**Assigned task**
Among the lines below, count those with "that". Give the total alone.

BEGIN

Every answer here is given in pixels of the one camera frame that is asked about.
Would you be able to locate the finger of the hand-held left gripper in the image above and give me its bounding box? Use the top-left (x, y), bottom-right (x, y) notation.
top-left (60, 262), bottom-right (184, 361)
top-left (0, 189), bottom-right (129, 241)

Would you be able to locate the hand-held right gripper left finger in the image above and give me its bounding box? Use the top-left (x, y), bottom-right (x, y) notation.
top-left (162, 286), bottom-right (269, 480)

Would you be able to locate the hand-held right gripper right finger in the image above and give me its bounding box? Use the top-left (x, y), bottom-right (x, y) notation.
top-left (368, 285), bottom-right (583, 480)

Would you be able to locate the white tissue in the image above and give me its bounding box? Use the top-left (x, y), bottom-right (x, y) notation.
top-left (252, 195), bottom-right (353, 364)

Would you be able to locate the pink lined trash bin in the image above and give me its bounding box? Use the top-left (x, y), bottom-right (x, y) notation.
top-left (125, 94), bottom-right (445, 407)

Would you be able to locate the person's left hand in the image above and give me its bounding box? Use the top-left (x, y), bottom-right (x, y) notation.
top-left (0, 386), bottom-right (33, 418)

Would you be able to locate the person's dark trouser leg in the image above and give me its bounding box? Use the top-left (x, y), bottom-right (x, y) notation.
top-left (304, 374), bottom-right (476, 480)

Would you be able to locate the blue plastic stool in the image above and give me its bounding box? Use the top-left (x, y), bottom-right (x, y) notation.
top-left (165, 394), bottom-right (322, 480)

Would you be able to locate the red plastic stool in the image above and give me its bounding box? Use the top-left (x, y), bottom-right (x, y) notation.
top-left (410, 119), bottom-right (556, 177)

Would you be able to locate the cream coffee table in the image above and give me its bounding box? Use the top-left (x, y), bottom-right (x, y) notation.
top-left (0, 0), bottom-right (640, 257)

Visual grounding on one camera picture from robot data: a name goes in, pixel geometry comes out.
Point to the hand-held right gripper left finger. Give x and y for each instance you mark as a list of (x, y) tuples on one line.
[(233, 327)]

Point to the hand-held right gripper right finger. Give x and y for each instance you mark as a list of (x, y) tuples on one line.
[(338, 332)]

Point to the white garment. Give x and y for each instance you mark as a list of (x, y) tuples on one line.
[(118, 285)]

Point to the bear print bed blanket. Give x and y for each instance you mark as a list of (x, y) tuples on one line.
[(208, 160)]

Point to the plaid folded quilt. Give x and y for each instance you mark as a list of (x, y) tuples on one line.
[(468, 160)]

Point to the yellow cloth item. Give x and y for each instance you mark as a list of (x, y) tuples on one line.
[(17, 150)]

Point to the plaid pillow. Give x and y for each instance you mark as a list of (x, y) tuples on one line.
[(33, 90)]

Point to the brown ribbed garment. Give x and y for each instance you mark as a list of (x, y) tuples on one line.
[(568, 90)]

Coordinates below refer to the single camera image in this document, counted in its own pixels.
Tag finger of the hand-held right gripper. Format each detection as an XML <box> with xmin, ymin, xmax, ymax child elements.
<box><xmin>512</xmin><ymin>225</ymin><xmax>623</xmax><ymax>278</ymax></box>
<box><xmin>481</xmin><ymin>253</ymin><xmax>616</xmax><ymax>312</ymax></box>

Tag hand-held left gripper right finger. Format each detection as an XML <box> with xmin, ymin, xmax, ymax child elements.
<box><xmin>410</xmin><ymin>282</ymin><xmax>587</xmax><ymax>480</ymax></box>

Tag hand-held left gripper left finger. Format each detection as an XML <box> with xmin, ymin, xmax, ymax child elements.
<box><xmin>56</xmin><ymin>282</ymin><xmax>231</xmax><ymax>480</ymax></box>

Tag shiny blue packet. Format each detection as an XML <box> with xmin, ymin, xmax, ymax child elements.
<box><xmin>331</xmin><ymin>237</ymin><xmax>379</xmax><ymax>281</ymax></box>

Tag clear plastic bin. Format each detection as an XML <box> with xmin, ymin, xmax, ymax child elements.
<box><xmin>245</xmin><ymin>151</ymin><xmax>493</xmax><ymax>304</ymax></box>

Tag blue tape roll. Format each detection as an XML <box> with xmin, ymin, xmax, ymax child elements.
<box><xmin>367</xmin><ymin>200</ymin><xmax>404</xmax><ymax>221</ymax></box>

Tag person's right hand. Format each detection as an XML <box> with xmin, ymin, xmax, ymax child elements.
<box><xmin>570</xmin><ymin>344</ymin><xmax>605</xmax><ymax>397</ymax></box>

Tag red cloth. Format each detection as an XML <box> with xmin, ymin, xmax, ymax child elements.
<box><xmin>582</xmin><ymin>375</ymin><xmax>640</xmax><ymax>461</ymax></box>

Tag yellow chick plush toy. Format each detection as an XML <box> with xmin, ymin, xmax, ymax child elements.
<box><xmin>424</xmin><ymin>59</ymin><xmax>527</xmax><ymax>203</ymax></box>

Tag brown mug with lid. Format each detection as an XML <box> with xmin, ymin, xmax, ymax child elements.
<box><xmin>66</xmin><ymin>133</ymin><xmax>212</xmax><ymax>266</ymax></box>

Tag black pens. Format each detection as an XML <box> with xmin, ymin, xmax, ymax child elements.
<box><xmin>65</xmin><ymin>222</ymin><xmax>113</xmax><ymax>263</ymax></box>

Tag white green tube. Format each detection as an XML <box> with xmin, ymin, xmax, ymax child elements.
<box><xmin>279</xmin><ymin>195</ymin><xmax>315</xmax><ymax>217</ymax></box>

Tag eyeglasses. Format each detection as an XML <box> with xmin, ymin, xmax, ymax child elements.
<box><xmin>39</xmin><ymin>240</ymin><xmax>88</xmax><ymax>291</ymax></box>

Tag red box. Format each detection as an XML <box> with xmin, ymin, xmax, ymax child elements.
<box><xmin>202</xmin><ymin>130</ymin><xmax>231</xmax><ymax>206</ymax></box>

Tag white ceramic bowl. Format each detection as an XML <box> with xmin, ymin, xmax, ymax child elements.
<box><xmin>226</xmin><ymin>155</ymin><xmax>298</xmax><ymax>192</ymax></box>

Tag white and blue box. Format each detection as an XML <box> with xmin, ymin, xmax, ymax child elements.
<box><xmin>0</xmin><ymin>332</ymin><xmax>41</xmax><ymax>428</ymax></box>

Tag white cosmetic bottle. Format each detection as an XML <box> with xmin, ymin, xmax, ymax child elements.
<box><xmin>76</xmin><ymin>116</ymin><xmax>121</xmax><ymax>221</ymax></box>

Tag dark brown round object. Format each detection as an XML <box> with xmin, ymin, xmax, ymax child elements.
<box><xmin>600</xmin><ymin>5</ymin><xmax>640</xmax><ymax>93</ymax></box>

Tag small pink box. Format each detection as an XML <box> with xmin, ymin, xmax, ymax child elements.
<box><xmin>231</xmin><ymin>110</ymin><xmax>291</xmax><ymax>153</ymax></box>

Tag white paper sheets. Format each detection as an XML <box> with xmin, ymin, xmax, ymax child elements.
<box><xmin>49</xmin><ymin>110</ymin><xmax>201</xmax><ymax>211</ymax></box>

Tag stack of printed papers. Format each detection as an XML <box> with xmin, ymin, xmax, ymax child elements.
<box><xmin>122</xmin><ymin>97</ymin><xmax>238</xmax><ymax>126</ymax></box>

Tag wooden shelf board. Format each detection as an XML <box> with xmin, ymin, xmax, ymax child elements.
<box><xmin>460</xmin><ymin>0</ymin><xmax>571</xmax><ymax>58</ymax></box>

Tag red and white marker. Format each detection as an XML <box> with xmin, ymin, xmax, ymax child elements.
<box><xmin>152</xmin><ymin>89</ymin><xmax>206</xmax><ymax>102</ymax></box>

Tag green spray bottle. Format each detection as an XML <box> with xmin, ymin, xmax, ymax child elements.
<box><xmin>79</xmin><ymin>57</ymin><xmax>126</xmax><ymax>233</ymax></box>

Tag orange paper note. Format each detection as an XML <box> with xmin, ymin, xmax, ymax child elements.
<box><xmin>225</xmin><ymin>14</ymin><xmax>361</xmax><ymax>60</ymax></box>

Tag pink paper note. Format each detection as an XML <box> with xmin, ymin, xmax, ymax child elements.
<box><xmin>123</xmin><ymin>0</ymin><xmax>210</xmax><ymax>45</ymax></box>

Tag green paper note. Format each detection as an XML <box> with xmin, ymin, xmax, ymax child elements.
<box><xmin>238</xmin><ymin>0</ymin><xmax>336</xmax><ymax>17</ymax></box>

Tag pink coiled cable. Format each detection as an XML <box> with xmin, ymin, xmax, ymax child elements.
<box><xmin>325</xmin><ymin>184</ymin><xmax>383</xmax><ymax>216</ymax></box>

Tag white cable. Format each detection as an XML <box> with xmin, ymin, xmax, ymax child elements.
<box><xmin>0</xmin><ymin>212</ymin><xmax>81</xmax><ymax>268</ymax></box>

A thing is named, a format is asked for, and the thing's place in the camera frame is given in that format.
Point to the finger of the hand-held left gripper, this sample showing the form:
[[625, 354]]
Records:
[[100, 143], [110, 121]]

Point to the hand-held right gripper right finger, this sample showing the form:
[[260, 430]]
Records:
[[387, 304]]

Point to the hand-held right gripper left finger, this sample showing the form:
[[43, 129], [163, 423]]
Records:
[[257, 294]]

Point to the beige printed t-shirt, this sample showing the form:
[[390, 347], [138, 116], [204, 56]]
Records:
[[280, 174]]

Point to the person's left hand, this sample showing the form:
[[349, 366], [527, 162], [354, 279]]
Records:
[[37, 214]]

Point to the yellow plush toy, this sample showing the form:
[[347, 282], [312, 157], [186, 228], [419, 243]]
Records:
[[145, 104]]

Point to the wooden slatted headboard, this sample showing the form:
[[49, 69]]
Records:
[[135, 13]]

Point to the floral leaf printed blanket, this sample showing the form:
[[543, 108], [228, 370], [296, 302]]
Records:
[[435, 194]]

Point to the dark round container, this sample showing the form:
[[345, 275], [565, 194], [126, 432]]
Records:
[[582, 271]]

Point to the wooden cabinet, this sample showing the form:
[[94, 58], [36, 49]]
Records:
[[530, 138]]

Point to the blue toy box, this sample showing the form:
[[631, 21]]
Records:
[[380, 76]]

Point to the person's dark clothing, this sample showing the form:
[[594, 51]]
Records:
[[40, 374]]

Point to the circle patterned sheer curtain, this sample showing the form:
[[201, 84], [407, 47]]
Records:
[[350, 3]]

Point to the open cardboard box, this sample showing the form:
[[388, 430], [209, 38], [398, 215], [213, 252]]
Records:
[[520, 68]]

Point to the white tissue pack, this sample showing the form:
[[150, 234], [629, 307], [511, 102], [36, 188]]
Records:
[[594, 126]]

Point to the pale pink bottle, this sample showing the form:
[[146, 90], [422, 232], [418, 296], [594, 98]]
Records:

END

**Result of the exercise**
2